If it's a mess, it's a mess.
I'm not one who tries to make a situation something that it isn't. If things are a "mess," they just are a mess. There is no other way to change the color or smell of some issues, no matter what you tell yourself. There is good news, though. You don't have to let the mess or messiness gauge everything you think about everything. Like everyone else, I have cares and concerns about life and the people in my life who are most important to me. I have issues to overcome that I know will add to my degree of happiness and satisfaction when they are no longer issues I have to deal with. I have had enough hurt and heartache that could cause permanent scars and states of depression if I wasn't built God-tough. However, in the great majority of problems I have faced, I made a conscious decision not to be brought down by them. I don't mean that I rose up saying "I am woman! Hear me roar!" I feel like a true lioness most of the time, but that's not how I always respond to things when heaviness looms.

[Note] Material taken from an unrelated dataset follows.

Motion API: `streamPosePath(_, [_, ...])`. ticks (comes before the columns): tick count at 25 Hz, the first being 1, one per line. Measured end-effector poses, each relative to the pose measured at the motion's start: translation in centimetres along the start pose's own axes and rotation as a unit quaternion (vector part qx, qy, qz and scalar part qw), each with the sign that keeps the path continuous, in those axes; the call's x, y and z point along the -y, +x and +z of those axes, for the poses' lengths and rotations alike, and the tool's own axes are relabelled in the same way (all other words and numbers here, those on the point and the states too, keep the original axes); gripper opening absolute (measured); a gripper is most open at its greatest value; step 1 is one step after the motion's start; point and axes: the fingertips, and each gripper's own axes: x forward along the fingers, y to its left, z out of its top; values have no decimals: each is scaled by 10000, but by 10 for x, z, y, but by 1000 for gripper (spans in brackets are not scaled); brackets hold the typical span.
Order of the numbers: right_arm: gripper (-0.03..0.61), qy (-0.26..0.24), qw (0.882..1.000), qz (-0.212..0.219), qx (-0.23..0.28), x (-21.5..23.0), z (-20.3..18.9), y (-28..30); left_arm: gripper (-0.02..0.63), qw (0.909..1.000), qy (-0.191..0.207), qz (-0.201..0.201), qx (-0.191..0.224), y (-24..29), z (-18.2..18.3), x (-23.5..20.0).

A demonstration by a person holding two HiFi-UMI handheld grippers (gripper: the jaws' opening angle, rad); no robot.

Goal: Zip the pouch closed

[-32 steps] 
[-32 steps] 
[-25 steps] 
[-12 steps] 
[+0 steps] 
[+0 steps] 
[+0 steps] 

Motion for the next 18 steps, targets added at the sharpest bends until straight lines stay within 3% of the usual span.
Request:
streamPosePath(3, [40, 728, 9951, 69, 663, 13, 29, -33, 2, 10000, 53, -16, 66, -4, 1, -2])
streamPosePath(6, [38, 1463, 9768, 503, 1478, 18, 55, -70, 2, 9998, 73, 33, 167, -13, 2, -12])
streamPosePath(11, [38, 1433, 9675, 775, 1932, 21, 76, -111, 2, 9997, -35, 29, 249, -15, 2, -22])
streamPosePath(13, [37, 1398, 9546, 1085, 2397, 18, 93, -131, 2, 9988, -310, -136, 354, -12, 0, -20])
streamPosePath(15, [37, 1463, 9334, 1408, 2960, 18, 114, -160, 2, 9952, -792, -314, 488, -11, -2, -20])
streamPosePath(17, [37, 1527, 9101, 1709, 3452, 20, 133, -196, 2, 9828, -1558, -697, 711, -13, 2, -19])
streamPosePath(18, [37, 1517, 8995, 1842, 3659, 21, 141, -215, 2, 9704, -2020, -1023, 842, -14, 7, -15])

There were times when I could only listen to my next breath to know that I was even still alive. In that breath, I could also tell myself that I could keep it moving, slowly but surely, and I did. If I couldn't find the smile within, I looked for the things that would make me smile. It always worked. It was a choice. It still is a choice.
Make the decision.
As much as we can pretend to be superhuman, we are not. There is no magic or magic formulas for conquering the crazy things that come our way. We can only teach and train ourselves to make decisions in our own best interest and futures; so then, yes definitely, happiness really is a choice. We decide. I hope you make the decision to choose it, too. You deserve it. ~ S.R.F.